Sixty miles east of Babe Ruth's birthplace, in the drowsy town of Sudlersville (population 497), stands a statue of the other great slugger from Maryland's past. But you'll have to stop at the town's only red light, corner of Church and Main, to view the life-size likeness of Jimmie Foxx at roadside.

From his follow-through swing to the look on his face, it's clear that the bronzed Foxx has just done what he did 534 times in his 20-year career — he knocked one out of the park.

That lusty swing landed the Queen Anne's County farmboy in the Baseball Hall of Fame. It earned Foxx three American League Most Valuable Player awards. And it powered the Philadelphia Athletics to three straight World Series appearances (1929 through 1931) and two championships.

Townsfolk erected the statue of Foxx in 1997.

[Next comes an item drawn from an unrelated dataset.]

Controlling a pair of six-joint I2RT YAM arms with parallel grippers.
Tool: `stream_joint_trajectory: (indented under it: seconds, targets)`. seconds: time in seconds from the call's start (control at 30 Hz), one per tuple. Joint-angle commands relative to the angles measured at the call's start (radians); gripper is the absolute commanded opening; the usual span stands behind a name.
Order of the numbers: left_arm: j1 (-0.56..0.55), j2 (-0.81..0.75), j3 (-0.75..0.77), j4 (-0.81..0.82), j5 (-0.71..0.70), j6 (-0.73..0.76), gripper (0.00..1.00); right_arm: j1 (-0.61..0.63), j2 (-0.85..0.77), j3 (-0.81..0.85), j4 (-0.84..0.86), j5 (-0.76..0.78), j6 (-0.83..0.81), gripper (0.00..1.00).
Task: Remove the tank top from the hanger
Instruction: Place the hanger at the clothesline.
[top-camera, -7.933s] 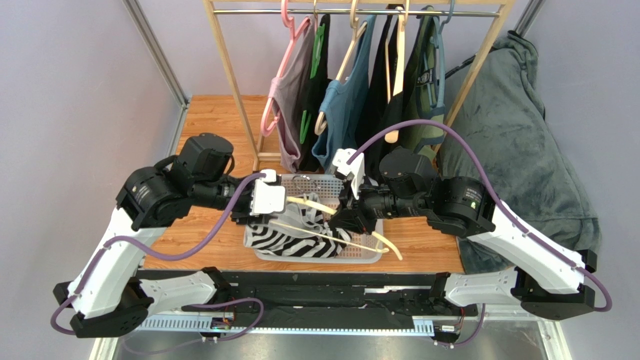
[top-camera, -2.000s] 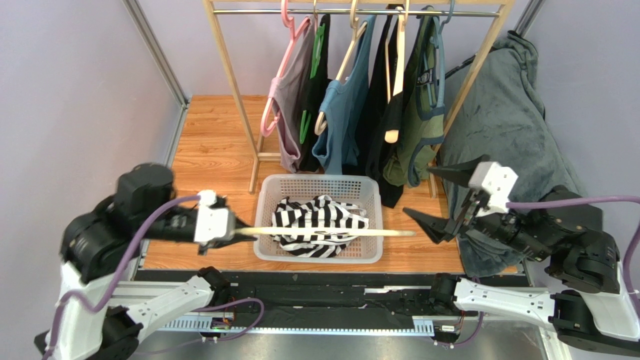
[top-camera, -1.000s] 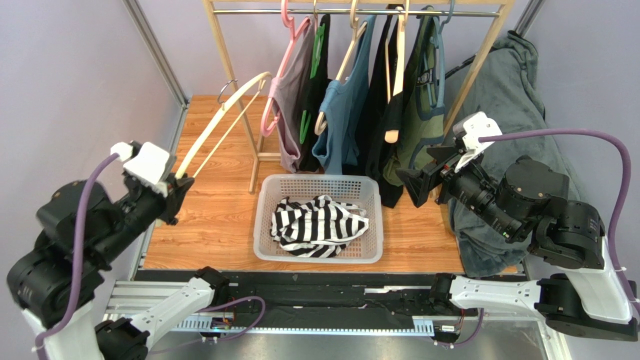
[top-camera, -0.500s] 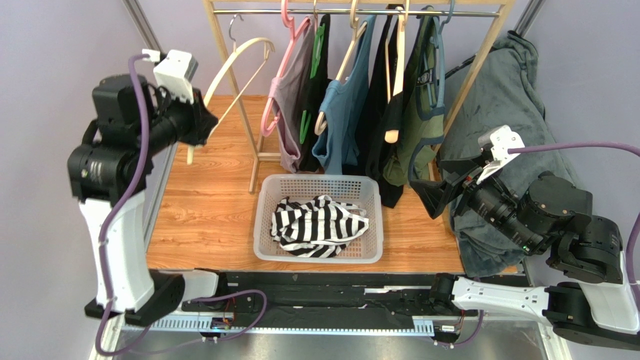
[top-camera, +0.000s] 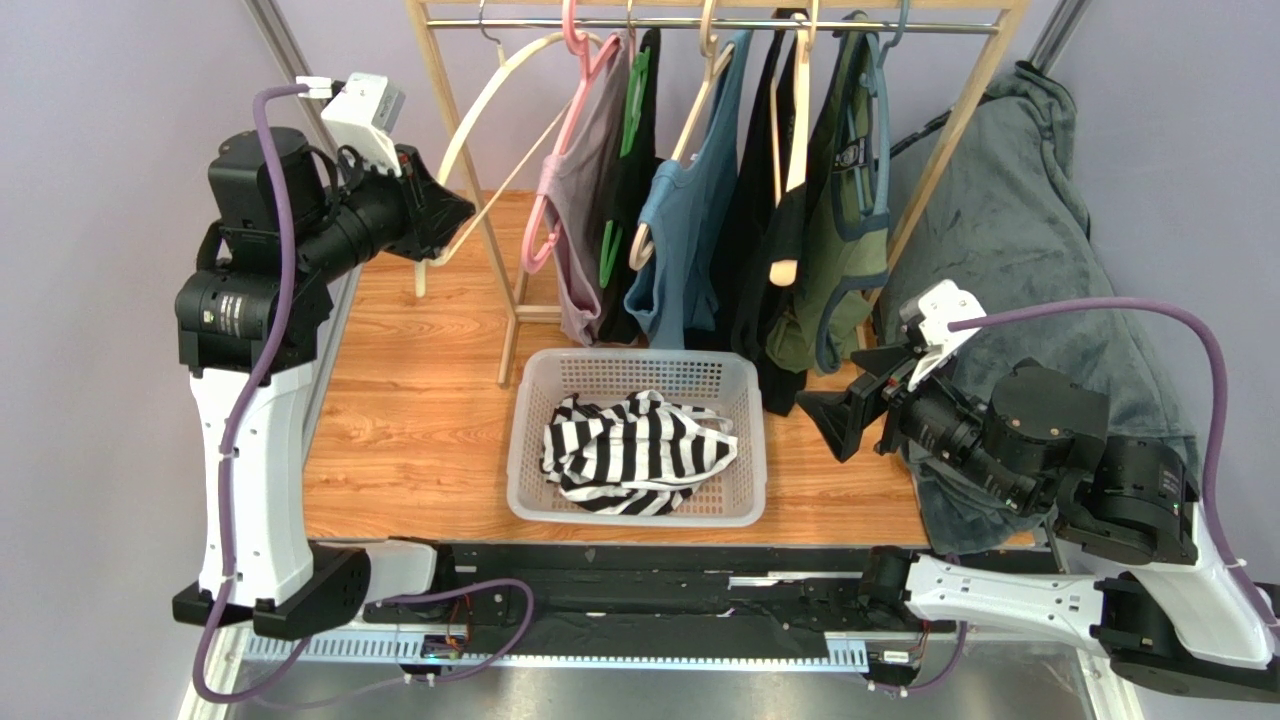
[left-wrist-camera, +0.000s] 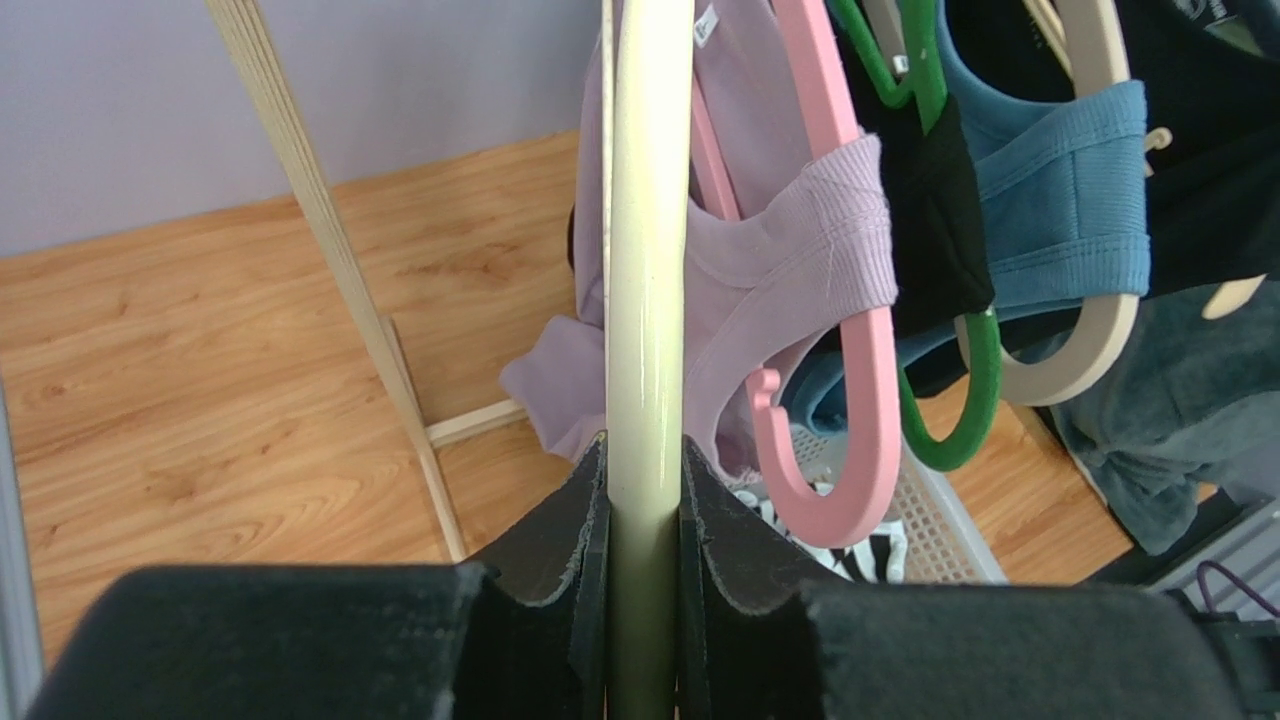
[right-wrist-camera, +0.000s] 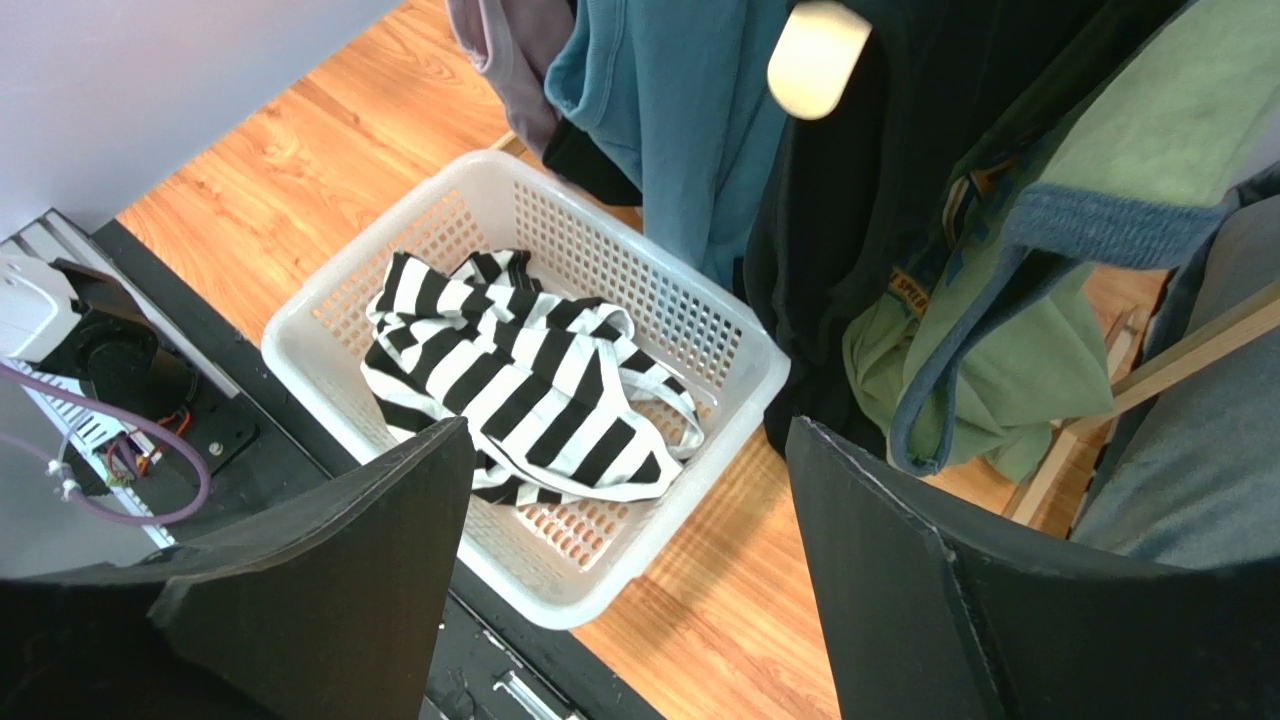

"It was long overdue," said Loretta Walls, president of the Sudlersville Community Betterment Club, which also houses the Jimmie Foxx Museum in the town's old train station. In 2007, on the centennial of his birth, locals and some of Foxx's relatives gathered for a gala luncheon of chicken salad, ham and a cake that read, "Happy 100th, Jimmie Foxx."

Scouts took note of his talents early on, said Mark Millikin, author of the book, "Jimmie Foxx: The Pride of Sudlersville." At 15, Foxx slugged a home run and a triple to lead his schoolboy team, the Queen Anne's County All-Stars, to a 5-0 victory over Baltimore City College in 1923.

Two years later, the kid was in the big leagues.

His batting prowess spawned nicknames for Foxx, a stocky, 6-foot first baseman-third baseman whose arms — Popeye-thick from milking cows and baling hay — scared the bejabbers out of pitchers. "The Beast," they called him. Or "Double X." Scribes hailed him as "the right-handed Babe Ruth."

Asked how he would pitch to Foxx, New York Yankees Hall of Famer Lefty Gomez declared: "I'd rather not throw the ball at all. Even his muscles have hair."

Nine times, Foxx hit .334 or better. For 13 consecutive seasons, he knocked in 105 runs or more. In 1932, he hit 58 home runs, two shy of Ruth's 1927 record that had seemed sacrosanct five years before.

In 1938, while playing for Boston, Foxx had 175 RBIs, a Red Sox record that has withstood assaults for nearly 75 years by Hall of Famers Ted Williams, Carl Yastrzemski and Jim Rice.

A stellar achievement, but, curiously, it took Foxx seven ballots to enter Cooperstown, where he was enshrined in 1951.

The reason? Maybe it's because his best years came during The Great Depression, when baseball attendance sagged. Millikin suggests Foxx suffered from playing more than half his career in Philadelphia while, up the road in New York, Ruth, Lou Gehrig and the Yankees basked in media heaven.

Next to Gehrig, Millikin said, Foxx came off as "the other" first baseman.

"Jimmie seems to have always been overshadowed by Gehrig," Millikin said. "In 1933, Foxx had 48 home runs, 163 RBIs, hit .356 and won the Triple Crown. He was voted MVP for the second straight season. But in baseball's firstAll-Star Game that year, Gehrig was the starting first baseman. Foxx never even played that day."

Foxx died in 1967 at age 59. Though he's buried in Florida, a memorial sits beside the statue in his hometown.

"We took a granite stone from our demolished old bank and had it engraved with the words, 'Sudlersville, home of Jimmie Foxx,' with the dates of his birth and death," Walls said. "Since we started doing things here, people have become more aware of his magnificent seasons in baseball."